2026-02-06 00:53 1mo ago
2026-02-05 19:44 1mo ago
Bunker Hill Announces Engagement of Independent Trading Group as Market Maker stocknewsapi
BHLL
February 05, 2026 19:44 ET  | Source: Bunker Hill Mining Corp.

KELLOGG, Idaho and VANCOUVER, British Columbia, Feb. 05, 2026 (GLOBE NEWSWIRE) -- Bunker Hill Mining Corp. (“Bunker Hill” or the “Company”) (TSX-V:BNKR; OTCQB:BHLL) announces that, subject to regulatory approval, it has engaged the services of Independent Trading Group ("ITG") to provide market-making services in accordance with TSX Venture Exchange (“TSXV”) policies. ITG will trade shares of the Company on the TSXV and all other trading venues with the objective of maintaining a reasonable market and improving the liquidity of the Company's common shares.

Under the agreement, ITG will receive compensation of CAD $6,500 per month, payable in advance. The agreement is for an initial term of one month and will renew for additional one-month terms unless terminated. The agreement may be terminated by either party with 30 days' notice. There are no performance factors contained in the agreement, and ITG will not receive shares or options as compensation. ITG and the Company are unrelated and unaffiliated entities, and at the time of the agreement, neither ITG nor its principals had any interest, directly or indirectly, in the Company's securities.

About Independent Trading Group

Independent Trading Group (ITG) Inc. is a Toronto-based CIRO dealer-member specializing in market making, liquidity provision, agency execution, ultra-low-latency connectivity, and bespoke algorithmic trading solutions. Established in 1992, with a focus on market structure, execution and trading, ITG has leveraged its own proprietary technology to deliver high-quality liquidity provision and execution services to a broad array of public issuers and institutional investors.

About Bunker Hill Mining Corp.

Bunker Hill Mining Corp. is a US-based mineral exploration and development company advancing the restart of the historic Bunker Hill Mine, a past-producing zinc, lead, and silver asset located in northern Idaho’s prolific Coeur d’Alene Mining District. One of the most storied base and precious metals areas in North America, the Silver Valley has a long history of production and established infrastructure.

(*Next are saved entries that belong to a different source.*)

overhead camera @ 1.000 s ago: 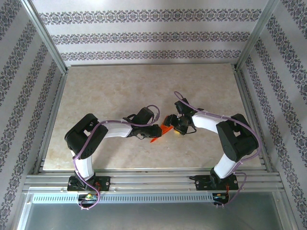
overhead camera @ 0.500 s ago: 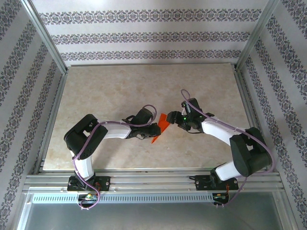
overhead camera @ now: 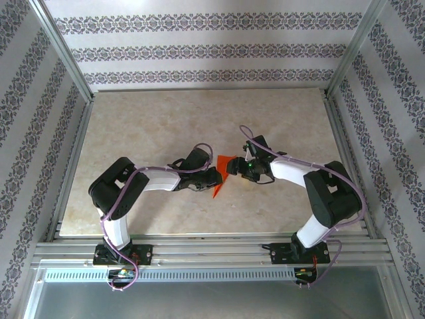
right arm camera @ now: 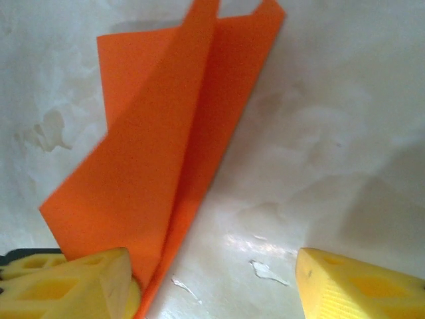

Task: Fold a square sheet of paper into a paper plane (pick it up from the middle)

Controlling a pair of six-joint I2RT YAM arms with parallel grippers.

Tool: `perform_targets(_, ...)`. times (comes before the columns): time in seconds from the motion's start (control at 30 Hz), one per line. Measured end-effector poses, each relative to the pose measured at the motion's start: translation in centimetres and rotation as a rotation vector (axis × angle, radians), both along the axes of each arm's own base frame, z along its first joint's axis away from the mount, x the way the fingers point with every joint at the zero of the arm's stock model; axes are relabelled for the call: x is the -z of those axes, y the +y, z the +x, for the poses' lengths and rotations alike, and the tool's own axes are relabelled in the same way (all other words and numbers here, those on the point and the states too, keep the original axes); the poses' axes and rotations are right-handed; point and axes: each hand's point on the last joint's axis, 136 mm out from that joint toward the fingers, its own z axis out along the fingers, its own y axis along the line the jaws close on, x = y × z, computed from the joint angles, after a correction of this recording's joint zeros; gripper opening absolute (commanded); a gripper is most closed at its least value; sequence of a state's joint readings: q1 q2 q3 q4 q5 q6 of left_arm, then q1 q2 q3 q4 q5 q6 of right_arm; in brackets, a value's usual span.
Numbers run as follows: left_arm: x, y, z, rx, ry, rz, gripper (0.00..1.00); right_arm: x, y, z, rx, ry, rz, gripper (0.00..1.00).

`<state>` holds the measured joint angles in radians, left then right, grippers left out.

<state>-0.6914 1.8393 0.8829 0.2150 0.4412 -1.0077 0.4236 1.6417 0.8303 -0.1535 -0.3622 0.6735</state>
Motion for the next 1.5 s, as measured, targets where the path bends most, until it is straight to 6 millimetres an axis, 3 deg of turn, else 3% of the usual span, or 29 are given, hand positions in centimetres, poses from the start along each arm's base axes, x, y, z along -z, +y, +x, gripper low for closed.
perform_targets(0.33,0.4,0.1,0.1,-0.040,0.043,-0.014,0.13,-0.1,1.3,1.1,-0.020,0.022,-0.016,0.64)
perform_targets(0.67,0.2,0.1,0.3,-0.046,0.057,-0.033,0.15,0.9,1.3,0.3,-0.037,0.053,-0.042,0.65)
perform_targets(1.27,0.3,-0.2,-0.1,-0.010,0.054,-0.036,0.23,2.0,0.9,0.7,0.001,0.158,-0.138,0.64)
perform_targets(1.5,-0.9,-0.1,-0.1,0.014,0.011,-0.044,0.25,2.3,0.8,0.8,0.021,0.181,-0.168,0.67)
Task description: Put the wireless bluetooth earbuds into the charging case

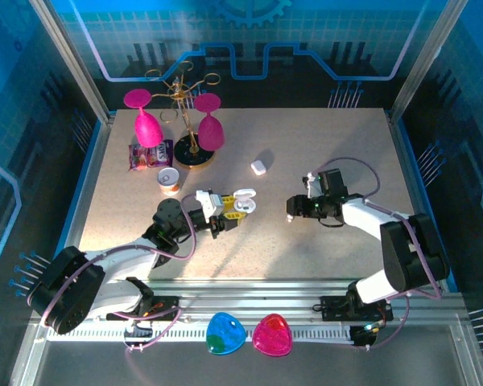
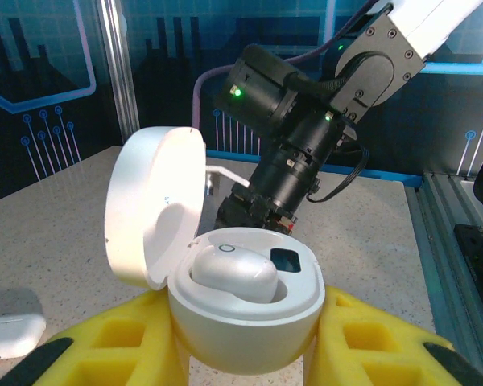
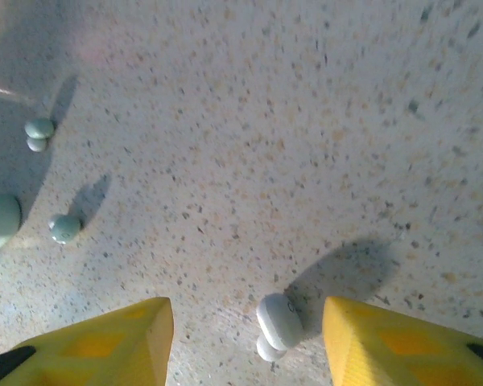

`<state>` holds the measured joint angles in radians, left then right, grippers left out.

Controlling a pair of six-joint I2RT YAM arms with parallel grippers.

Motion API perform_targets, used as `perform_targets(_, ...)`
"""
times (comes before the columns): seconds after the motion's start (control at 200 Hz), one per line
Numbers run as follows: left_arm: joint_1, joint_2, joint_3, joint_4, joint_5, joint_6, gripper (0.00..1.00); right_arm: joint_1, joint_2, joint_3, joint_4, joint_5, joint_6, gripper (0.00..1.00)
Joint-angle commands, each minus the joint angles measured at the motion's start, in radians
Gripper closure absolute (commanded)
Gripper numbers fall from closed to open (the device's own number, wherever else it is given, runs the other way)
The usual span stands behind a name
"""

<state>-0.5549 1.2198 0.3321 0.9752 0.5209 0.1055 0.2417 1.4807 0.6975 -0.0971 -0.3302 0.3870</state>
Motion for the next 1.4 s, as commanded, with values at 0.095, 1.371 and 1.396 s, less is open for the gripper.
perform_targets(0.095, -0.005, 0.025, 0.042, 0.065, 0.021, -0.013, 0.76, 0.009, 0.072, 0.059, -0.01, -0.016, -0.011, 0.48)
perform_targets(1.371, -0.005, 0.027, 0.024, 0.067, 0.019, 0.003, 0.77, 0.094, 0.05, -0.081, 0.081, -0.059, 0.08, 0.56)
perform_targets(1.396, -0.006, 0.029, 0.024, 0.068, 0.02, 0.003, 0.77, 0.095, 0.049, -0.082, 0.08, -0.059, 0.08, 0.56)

The Company is focused on unlocking the remaining value of this high-quality brownfield asset through modern exploration, disciplined project development, and responsible mining practices. With a singular strategic focus on Bunker Hill, the Company is positioned to maximize shareholder value while revitalizing a cornerstone asset in a premier American mining jurisdiction.

Additional information about Bunker Hill Mining Corp. is available at www.bunkerhillmining.com or through the Company’s filings on SEDAR+ and EDGAR.

On behalf of Bunker Hill Mining Corp.
Sam Ash
President and Chief Executive Officer

For additional information, please contact:
Brenda Dayton
Vice President, Investor Relations
T: 604.417.7952
E: [email protected]

Cautionary Statements

Neither the TSX-V nor its Regulation Services Provider (as that term is defined in the policies of the TSX-V) accepts responsibility for the adequacy or accuracy of this news release.

Certain statements in this news release are forward-looking and involve a number of risks and uncertainties. Such forward-looking statements are within the meaning of that term in Section 27A of the U.S. Securities Act of 1933, as amended, and Section 21E of the U.S. Securities Exchange Act of 1934, as amended, as well as within the meaning of the phrase ‘forward-looking information’ in the Canadian Securities Administrators’ National Instrument 51-102 – Continuous Disclosure Obligations (collectively, “forward-looking statements”). Forward-looking statements are not comprised of historical facts. Forward-looking statements include estimates and statements that describe the Company’s future plans, objectives or goals, including words to the effect that the Company or management expects a stated condition or result to occur. Forward-looking statements may be identified by such terms as “believes”, “anticipates”, “expects”, “estimates”, “may”, “could”, “would”, “will”, “plan” or variations of such words and phrases.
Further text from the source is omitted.